令和7年分以後の所得税に適用されるが、給与所得者については
令和7年分の年末調整で適用されることになる(控除額が一定額以
上の場合は令和8年1月1日以後に支払うべき給与等の源泉徴収
の際に適用)。
合わせて、配偶者控除、扶養控除、ひとり親控除、勤労者学生控
除も見直されている。同一生計の配偶者と扶養親族の合計所得金額
要件、ひとり親の生計を一にする子の総所得金額等の上限がいずれ
も 58 万円以下(改正前 48 万円以下)に引き上げられている。また、
勤労学生の合計所得金額要件が 85 万円以下(改正前 75 万円以下)
に引き上げられている。これらの改正は、令和7年分以後の所得税
について適用される。
さらに、新生命保険料に係る一般生命保険料控除の控除額を見直
す。

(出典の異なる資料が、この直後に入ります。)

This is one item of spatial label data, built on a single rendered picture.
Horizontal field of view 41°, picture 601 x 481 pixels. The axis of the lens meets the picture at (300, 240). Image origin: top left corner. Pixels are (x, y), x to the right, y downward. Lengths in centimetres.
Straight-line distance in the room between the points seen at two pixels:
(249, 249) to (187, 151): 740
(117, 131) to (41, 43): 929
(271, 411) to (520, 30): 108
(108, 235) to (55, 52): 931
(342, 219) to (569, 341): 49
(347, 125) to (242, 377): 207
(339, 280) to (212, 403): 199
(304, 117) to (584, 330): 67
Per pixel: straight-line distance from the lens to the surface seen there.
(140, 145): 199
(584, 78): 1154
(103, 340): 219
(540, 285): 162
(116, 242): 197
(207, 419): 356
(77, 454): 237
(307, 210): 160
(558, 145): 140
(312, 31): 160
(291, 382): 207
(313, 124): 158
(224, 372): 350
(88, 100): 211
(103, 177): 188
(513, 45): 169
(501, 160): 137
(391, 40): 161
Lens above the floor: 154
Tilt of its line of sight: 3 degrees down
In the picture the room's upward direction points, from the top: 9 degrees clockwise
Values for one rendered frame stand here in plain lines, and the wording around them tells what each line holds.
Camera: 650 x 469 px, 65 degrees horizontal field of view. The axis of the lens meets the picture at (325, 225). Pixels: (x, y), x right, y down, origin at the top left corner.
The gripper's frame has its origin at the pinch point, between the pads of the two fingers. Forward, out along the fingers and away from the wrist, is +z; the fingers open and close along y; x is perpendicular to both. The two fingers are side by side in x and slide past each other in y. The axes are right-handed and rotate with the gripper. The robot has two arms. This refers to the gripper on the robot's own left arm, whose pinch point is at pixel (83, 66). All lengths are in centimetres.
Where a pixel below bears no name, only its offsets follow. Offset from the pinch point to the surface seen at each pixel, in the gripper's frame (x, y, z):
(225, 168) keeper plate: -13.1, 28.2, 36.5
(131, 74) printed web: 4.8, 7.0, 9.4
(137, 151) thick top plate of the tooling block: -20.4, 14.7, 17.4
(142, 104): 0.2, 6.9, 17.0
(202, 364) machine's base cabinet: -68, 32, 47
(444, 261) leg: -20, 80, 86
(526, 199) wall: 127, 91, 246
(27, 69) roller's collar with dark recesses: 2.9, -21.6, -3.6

23 歳未満の扶養親族がいる場合、令和8年分における一般生
命保険料控除の控除額を最大6万円に引き上げる。23 歳未満の扶
養親族がいない場合の控除額は現行と変わらず最大4万円となる。
なお、一般生命保険料控除、介護医療保険料控除、個人年金保険料
控除の合計適用限度額は、現行と変わらず 12 万円となる。